The first step in this process, carried out between 1947 and 1950, was to merge the smaller states that were not seen by the Government of India to be viable administrative units either into neighbouring provinces, or with other princely states to create "princely unions". This policy was contentious since it involved the dissolution of the very states whose existence India had only recently guaranteed by Mountbatten and the Indian leaders. Patel and Menon emphasised that without integration, the economies of states would collapse, and anarchy would arise if the princes were unable to provide democracy and govern properly. They pointed out that many of the smaller states were very small and lacked resources to sustain their economies and support their growing populations. Many also imposed tax rules and other restrictions impeding free trade with provinces, which had to be dismantled in a united India.

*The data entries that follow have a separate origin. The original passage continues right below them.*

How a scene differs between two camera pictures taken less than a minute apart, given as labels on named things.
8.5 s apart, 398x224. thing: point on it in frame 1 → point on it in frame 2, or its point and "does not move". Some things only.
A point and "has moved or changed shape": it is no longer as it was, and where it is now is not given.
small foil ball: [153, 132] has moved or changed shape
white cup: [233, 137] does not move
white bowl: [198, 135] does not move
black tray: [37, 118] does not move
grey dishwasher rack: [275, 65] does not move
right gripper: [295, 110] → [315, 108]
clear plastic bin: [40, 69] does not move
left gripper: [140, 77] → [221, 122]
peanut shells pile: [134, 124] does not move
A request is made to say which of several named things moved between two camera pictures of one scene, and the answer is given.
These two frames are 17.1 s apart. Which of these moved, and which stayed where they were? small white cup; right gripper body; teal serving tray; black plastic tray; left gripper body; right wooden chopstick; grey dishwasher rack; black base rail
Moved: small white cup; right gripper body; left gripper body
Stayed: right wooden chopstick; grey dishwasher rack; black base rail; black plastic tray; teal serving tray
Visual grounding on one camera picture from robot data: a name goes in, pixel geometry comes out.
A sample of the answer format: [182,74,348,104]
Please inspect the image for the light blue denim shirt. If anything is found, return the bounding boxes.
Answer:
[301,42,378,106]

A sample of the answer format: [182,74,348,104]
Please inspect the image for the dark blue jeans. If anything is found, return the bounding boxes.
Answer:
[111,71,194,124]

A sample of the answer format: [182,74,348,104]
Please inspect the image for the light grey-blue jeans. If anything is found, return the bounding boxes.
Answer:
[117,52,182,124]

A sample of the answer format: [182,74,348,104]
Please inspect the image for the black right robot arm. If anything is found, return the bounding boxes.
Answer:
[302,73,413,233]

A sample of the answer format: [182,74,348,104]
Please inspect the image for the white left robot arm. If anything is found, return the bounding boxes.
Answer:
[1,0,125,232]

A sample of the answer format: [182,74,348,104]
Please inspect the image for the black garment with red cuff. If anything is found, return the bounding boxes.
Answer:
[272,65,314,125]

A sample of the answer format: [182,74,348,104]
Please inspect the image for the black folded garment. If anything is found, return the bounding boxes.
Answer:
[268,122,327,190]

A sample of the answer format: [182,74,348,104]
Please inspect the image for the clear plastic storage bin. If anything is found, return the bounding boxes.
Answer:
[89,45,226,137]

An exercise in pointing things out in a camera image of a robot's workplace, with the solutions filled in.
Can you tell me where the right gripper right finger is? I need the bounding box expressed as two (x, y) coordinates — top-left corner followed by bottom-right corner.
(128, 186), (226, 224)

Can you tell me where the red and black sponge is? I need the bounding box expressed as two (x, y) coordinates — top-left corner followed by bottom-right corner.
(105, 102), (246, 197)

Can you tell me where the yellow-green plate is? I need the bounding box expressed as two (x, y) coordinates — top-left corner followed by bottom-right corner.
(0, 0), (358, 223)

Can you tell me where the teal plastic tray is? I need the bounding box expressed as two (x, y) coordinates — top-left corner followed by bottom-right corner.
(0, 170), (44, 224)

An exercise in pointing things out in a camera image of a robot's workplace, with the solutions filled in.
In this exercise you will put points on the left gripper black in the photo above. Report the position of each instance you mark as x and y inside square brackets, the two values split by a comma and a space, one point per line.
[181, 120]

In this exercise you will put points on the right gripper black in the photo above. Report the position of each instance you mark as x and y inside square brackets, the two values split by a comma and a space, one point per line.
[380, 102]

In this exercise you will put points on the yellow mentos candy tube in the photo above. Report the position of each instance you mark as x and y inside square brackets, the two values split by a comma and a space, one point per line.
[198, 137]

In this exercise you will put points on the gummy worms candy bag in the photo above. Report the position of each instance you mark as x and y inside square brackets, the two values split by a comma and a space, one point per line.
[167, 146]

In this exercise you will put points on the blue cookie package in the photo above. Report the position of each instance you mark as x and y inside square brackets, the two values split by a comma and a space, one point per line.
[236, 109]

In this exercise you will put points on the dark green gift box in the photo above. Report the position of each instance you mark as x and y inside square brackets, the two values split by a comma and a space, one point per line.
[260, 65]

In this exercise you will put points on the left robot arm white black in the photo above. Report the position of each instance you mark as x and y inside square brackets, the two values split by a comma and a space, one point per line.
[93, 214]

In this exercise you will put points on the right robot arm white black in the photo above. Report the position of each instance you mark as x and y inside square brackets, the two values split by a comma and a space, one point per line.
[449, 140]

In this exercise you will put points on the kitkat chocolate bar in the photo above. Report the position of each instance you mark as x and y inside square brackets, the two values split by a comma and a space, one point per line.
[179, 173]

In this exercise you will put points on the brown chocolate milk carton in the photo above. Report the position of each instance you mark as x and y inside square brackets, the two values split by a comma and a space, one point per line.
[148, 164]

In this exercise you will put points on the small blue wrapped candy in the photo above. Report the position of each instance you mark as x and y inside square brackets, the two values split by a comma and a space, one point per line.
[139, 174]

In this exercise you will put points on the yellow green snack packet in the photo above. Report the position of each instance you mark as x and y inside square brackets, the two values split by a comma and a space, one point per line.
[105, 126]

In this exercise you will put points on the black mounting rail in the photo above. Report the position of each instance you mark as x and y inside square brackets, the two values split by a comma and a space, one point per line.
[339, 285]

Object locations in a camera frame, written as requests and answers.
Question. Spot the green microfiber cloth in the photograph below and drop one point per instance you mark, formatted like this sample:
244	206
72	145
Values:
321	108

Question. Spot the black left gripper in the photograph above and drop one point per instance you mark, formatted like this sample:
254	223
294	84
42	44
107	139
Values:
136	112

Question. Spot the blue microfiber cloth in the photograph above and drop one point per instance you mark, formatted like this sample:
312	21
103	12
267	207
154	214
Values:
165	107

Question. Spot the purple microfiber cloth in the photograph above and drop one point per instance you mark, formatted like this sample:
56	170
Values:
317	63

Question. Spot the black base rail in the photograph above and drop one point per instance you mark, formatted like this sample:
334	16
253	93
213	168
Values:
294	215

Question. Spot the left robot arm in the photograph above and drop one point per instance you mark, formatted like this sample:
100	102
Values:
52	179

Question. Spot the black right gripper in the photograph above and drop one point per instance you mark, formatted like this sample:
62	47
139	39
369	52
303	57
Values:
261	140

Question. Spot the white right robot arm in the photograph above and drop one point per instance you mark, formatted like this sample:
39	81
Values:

Given that the merger involved the breach of guarantees personally given by Mountbatten, initially, Patel and Nehru intended to wait until after his term as Governor-General ended. An adivasi uprising in Orissa in late 1947, however, forced their hand. In December 1947, princes from the Eastern India Agency and Chhattisgarh Agency were summoned to an all-night meeting with Menon, where they were persuaded to sign Merger Agreements integrating their states into Orissa, the Central Provinces and Bihar with effect from 1 January 1948. Later that year, 66 states in Gujarat and the Deccan were merged into Bombay, including the large states of Kolhapur and Baroda. Other small states were merged into Madras, East Punjab, West Bengal, the United Provinces and Assam. Not all states that signed Merger Agreements were integrated into provinces, however. Thirty states of the former Punjab Hill States Agency which lay near the international border and had signed Merger Agreements were integrated into Himachal Pradesh, a distinct entity that was administered directly by the centre as a Chief Commissioner's Province, for reasons of security.

A second kind of 'merger' agreement was demanded from states along sensitive border areas: Kutch in western India, and Tripura and Manipur in Northeast India. They were not merged into other units but retained as Chief Commissioners' Provinces under central government control. Bhopal, whose ruler was proud of the efficiency of his administration and feared that it would lose its identity if merged with the neighbouring Maratha states, also became a Chief Commissioner's Province, as did Bilaspur, much of which was likely to be flooded on completion of the Bhakra dam.

The Merger Agreements required rulers to cede "full and exclusive jurisdiction and powers for and in relation to governance" of their state to the Dominion of India. In return for their agreement to entirely cede their states, it gave princes many guarantees. Princes would receive an annual payment from the Indian government in the form of a privy purse as compensation for the surrender of their powers and the dissolution of their states. While state property would be taken over, their private property would be protected, as would all personal privileges, dignities and titles. Succession was also guaranteed according to custom. In addition, the provincial administration was obliged to take on the staff of the princely states with guarantees of equal pay and treatment.

===Four-step integration===

====Merger====
The bulk of the larger states, and some groups of small states, were integrated through a different, four-step process. The first step in this process was to convince adjacent large states and a large number of adjacent small states to combine to form a "princely union" through the execution by their rulers of Covenants of Merger. Under the Covenants of Merger, all rulers lost their ruling powers, save one who became the Rajpramukh of the new union. The other rulers were associated with two bodies—the council of rulers, whose members were the rulers of salute states, and a presidium, one or more of whose members were elected by the rulers of non-salute states, with the rest elected by the council. The Rajpramukh and his deputy Uprajpramukh were chosen by the council from among the members of the presidium. The Covenants made provision for the creation of a constituent assembly for the new union which would be charged with framing its constitution. In return for agreeing to the extinction of their states as discrete entities, the rulers were given a privy purse and guarantees similar to those provided under the Merger Agreements.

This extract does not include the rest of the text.